Glossary

Checkpoint

A snapshot of pipeline execution state recording which components have completed successfully. Used to resume failed pipelines from the last successful step.

Circuit Breaker

A resilience pattern that tracks consecutive failures and temporarily rejects calls when a failure threshold is reached. Prevents cascading failures by giving a failing component time to recover.

Component

A unit of work in a pipeline. Components extend PipelineComponent (or DataFlow) and implement a run() method.

CompositeHooks

A hooks implementation that delegates to multiple child hooks, allowing logging, metrics, audit, and data quality hooks to coexist.

ConfigurableInstance

A runtime-checkable protocol for components that can be instantiated from a configuration dictionary via from_config().

Data Quality Check

A validation rule that runs at a pipeline lifecycle point (before or after a component) to verify data integrity.

DataFlow

An abstract base class for Spark-aware pipeline components. Extends PipelineComponent with SparkSession injection and a logger.

HOCON

Human-Optimized Config Object Notation. A superset of JSON used for pipeline configuration files. Parsed by the dataconf library.

Hook

A callback interface that receives lifecycle events during pipeline execution (start, end, retry, etc.).

Pipeline Fingerprint

A hash of the pipeline configuration used to detect configuration changes between runs. Stale checkpoints are invalidated when the fingerprint changes.

PipelineComponent

The abstract base class for all pipeline components. Defines the name property and run() method.

RetryExecutor

Executes a callable with exponential backoff and optional jitter. Configurable per-component via HOCON retry blocks.

SchemaAwareDataFlow

A DataFlow subclass that declares input and output schemas and validates them automatically before and after run().

SchemaContract

A protocol for components that declare input and output schemas. Not runtime-checkable; use hasattr checks.

SecretsProvider

An abstract base class for secret backends. Implementations include EnvSecretsProvider, AwsSecretsProvider, and VaultSecretsProvider.

SimplePipelineRunner

The main pipeline orchestrator.

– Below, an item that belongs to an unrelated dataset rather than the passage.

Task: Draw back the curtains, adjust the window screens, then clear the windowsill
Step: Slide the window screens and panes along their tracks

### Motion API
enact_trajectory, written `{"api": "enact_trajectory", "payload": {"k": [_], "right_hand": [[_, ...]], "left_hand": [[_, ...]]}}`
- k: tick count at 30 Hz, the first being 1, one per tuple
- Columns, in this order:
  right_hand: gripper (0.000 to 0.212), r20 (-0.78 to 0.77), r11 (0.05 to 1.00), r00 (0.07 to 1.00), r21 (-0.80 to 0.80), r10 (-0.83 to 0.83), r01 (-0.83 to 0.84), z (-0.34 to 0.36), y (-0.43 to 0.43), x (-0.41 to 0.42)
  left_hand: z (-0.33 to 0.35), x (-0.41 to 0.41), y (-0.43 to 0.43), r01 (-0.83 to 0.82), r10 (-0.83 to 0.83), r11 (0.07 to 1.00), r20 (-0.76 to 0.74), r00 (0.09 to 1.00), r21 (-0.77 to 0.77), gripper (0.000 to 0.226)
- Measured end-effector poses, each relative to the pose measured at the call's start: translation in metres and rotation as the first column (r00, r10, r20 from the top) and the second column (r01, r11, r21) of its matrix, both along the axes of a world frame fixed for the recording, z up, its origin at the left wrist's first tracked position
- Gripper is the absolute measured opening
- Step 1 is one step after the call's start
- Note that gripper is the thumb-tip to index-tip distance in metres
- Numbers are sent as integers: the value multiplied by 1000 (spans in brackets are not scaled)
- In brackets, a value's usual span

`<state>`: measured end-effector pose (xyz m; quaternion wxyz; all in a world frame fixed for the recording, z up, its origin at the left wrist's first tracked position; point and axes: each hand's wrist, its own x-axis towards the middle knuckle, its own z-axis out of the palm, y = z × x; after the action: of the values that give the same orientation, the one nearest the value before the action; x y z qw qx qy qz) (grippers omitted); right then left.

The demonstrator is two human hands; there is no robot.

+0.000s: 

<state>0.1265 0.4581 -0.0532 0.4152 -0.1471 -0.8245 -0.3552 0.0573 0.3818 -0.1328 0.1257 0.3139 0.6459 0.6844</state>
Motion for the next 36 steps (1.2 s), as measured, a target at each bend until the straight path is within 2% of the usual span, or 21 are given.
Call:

Loads components from configuration, resolves dependencies, and executes them in order with resilience and hooks.

SparkSessionWrapper

A thread-safe singleton that manages the SparkSession lifecycle, including Spark Connect support.

StreamingPipeline

An abstract base class for Spark Structured Streaming pipelines that combines a StreamingSource, optional transform, and StreamingSink.